Today's Financial Times highlights the huge increase in the importance of fundraising for next year's Presidential election. The article notes the recent head of the Federal Election Commission's prediction that "the final two nominees will probably spend $1bn between them - we are going to have America's first billion-dollar president." The FT's Edward Luce writes:
"Candidates from both parties together raised more than $150m (£76m, €112m) in the first quarter of 2007, six times as much as the equivalent period in 2003 and eight times as high as 1999. By the end of this year - more than 10 months before polling day - the leading candidates will have raised at least $100m apiece."

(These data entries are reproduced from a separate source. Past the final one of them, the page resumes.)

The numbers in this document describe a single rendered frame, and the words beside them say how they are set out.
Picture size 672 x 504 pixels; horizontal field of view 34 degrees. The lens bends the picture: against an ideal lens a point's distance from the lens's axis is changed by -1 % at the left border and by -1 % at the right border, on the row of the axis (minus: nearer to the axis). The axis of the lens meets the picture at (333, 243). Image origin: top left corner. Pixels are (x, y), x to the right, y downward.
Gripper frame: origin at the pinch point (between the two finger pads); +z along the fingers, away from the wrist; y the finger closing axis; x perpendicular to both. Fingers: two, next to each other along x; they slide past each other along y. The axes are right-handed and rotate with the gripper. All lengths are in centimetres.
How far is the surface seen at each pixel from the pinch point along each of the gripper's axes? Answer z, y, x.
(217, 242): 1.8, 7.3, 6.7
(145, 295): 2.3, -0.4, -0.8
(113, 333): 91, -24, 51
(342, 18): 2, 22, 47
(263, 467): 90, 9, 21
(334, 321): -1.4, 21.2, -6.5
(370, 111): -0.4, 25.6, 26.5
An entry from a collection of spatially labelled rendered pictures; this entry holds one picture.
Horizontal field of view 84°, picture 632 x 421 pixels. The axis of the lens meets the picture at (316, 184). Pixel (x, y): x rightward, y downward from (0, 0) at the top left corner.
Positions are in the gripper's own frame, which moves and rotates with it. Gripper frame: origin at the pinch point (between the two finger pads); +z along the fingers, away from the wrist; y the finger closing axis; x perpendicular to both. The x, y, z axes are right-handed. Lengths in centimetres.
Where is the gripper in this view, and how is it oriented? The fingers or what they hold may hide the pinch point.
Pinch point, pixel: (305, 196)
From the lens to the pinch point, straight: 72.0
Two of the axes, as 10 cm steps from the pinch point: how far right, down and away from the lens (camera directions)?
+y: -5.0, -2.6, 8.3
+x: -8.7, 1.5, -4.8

The article then identifies some of the reasons why fundraising has exploded:
- The race for the White House is the most open since 1952 - the last time no sitting President or Vice President was in the running. This has increased the number of candidates.
- All campaigns are also beginning earlier than normal. This partly reflects the rise of the new media. Peggy Noonan has written about the old media's determination not be to be outdone by the new media's coverage of politics. The political blogosphere (with nothing else more interesting to write about) started blogging the 2008 race and the mainstream media has played catch up.
- Reason three is the new timetable for primaries. Some of America's biggest states - Texas, California, New York and Illinois - have timetabled their primaries for 5th February. This telescoping of the process means there'll be less retail politics: "Since candidates will be unable to lavish the same kind of intimate attention on so many large states as they do on voters in the early primary states of New Hampshire, South Carolina and Iowa, they will have no choice but to reach voters through broadcast media - a much costlier option."